Quality Characteristics of Instant Nuroong-gi to which Dioscorea japonica powder was added

마 분말이 첨가된 즉석 누룽지의 품질특성

  • Published : 2009.10.30

Abstract

We assessed the quality characteristics of instant Nuroong-gi prepared with 0%, 2%, 4%, 6%, or 8% (all w/w) yam powder. We measured color, water binding capacity, viscosity, the sedimented volume of insoluble solids, turbidity, total sugar, and reducing sugar and conducted sensory evaluation. Lightness decreased with a rise in the proportion of yam powder. However, both redness and yellowness rose with an increasing proportion of powder. The water binding capacities of Nuroong-gi prepared with yam powder were higher than that of rice powder. The viscosity increased with increasing levels of powder. The level of insoluble solids, the turbidity, and the concentrations of total sugar and reducing sugar all rose with increasing cooking temperature. Sensory evaluation showed that Nuroong-gi with yam powder at 2% (w/w) was optimally acceptable.

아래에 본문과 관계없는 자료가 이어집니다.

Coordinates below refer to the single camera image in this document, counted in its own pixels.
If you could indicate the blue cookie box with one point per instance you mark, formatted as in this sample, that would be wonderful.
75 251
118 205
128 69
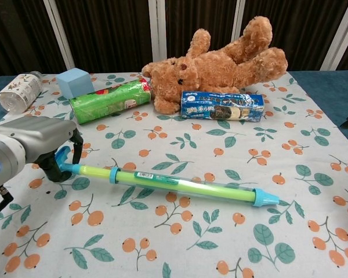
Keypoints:
220 105

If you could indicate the clear plastic bottle with label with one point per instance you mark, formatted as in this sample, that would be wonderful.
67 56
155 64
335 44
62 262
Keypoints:
18 91

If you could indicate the green chips can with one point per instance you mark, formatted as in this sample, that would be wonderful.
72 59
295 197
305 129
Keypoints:
110 101

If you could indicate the light blue cube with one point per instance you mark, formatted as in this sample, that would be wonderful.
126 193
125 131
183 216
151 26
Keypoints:
75 82

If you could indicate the green blue toy syringe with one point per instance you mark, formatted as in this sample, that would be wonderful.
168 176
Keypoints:
174 181

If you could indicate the white partition frame post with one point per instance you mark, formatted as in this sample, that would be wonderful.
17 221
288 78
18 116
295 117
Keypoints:
237 17
59 32
157 29
342 34

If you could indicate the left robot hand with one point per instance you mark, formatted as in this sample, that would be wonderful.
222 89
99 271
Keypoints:
37 136

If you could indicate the floral tablecloth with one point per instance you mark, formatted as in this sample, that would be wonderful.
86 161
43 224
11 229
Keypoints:
191 240

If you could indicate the brown teddy bear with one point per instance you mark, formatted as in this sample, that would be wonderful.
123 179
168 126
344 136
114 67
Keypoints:
220 63

마 분말을 첨가한 누룽지의 품질특성을 비교하기 위하여 마 분말 무 첨가 2, 4, 6, 8% 첨가하여 처리조건에 따라 제조한 누룽지를 평가 비교하였다. 마 분말을 첨가하여 제조된 누룽지는 색도측정, 물 결합능력, 점도측정, 침전물 생성량 및 탁도 측정, 총당측정, 환원당측정, 관능평가를 분석한 결과 색도는 마 분말 첨가량이 증가할 수 록 명도(L)는 낮게 나타내었다. 적색도(a)와 황색도(b)에서는 마 분말 첨가량에 따라 명도(L)와는 다르게 마 분말 첨가량이 증가할수록 적색도(a)와 황색도(b)의 차이가 증가하였다. 마 분말의 첨가량 따른 누룽지의 물 결합능력은 6.02~6.78로 큰차이는 발생하지 않았지만 쌀가루의 물 결합능력과 비교하였을 때는 물 결합능력이 크게 높아지는 것으로 나타내었다. 점도는 마 분말 첨가량이 증가할수록 누룽지의 점도가 높아졌다. 침전물 생성량은 온도에 따라서 추출한 침전물이 마 분말의 첨가량에 상관없이 유의적인 차이가 발생하지 않았으며 온도의 변화에 따라 침전물이 증가하였다. 탁도에서는 추출온도가 높을수록 증가하는 경향을 나타내었다. 마 분말이 첨가된 즉석 누룽지의 품질특성 685 총당과 환원당은 마 분말의 첨가량에 유의적인 차이가 발생하지 않았으며 온도의 변화에 따라 증가하였다. 관능평가에서 마 분말 첨가량 큰 누룽지가 색과 향에서 좋았으며 맛과 종합적인 기호도에서 마 분말 2%첨가된 누룽지가 가장 우수하였다. 따라서 마 분말 2%첨가된 누룽지가 표면의 식감이 좋아지고 누룽지 고유의 향을 증가하며 먹을 때 고소한 맛을 느끼는 장점을 가질 것이라 판단된다.